Stored data:
=======

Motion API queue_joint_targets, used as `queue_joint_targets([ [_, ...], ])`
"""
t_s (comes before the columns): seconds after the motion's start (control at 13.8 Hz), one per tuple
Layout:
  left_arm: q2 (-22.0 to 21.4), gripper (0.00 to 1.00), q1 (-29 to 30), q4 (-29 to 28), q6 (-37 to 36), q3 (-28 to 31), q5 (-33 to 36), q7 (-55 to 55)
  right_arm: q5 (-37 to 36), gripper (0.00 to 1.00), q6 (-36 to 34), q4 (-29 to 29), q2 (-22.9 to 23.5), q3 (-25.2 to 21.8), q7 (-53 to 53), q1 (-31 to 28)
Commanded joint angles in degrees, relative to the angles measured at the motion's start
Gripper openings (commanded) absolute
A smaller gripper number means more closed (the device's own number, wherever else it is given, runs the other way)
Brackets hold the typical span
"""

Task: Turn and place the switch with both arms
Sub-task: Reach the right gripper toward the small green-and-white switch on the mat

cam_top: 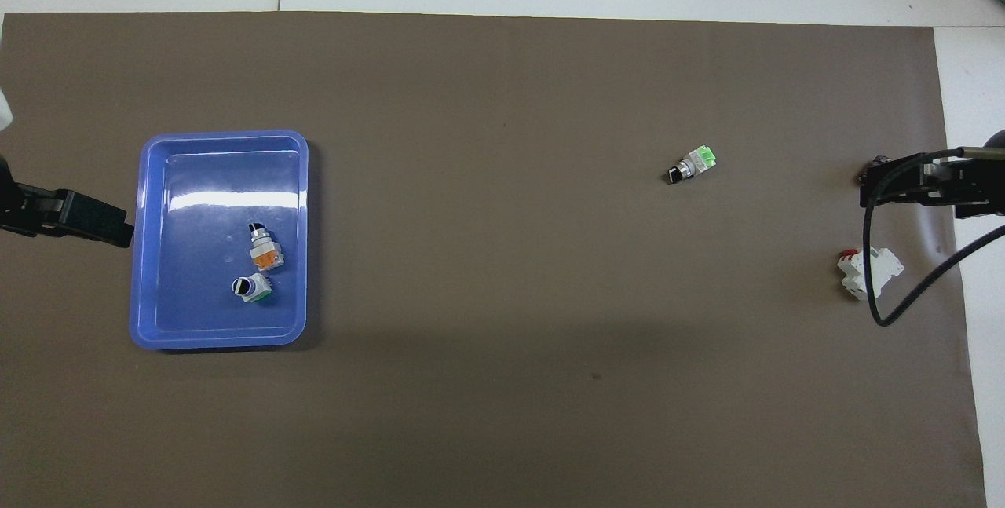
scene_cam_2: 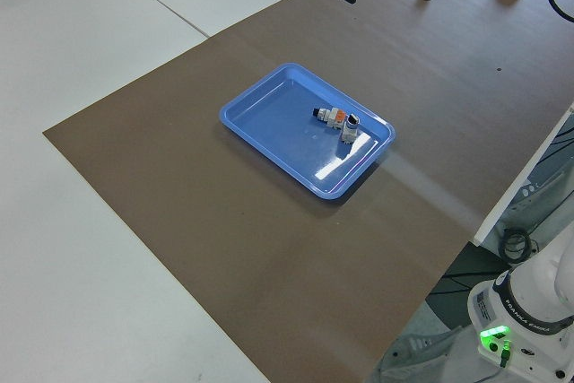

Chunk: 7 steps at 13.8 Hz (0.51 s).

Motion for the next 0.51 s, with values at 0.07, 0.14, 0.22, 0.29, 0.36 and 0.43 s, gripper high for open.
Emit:
queue_joint_targets([
  [0.07, -1.8, 1.0, 0.07, -1.93, -0.31, 0.65, -0.28, -0.79, 0.15, 1.0, 1.06, -2.1, -1.76, 0.13, -0.54, -0.6],
  [0.14, -1.89, 1.0, 0.25, -1.93, -0.22, 0.73, -0.28, -0.79, 0.15, 1.0, 1.06, -2.1, -1.76, 0.13, -0.62, -0.6],
  [0.22, -1.97, 1.0, 0.34, -1.93, -0.31, 1.17, -0.28, -0.7, 0.24, 1.0, 0.97, -2.1, -1.76, 0.13, -0.54, -0.6],
  [0.29, -2.06, 1.0, 0.43, -1.93, -0.31, 1.35, -0.28, -0.7, 0.15, 1.0, 1.06, -2.1, -1.76, 0.05, -0.45, -0.6],
  [0.36, -2.06, 1.0, 0.43, -2.01, -0.31, 1.44, -0.28, -0.7, 0.07, 1.0, 1.41, -2.45, -1.85, 0.05, -0.36, -0.51],
  [0.43, -2.06, 1.0, 0.43, -1.93, -0.31, 1.44, -0.28, -0.7, 0.07, 1.0, 2.72, -3.41, -2.19, 0.05, 2.51, -0.43],
])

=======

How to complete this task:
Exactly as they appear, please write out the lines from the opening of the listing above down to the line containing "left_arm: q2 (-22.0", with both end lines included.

Written answer:
Motion API queue_joint_targets, used as `queue_joint_targets([ [_, ...], ])`
"""
t_s (comes before the columns): seconds after the motion's start (control at 13.8 Hz), one per tuple
Layout:
  left_arm: q2 (-22.0 to 21.4), gripper (0.00 to 1.00), q1 (-29 to 30), q4 (-29 to 28), q6 (-37 to 36), q3 (-28 to 31), q5 (-33 to 36), q7 (-55 to 55)

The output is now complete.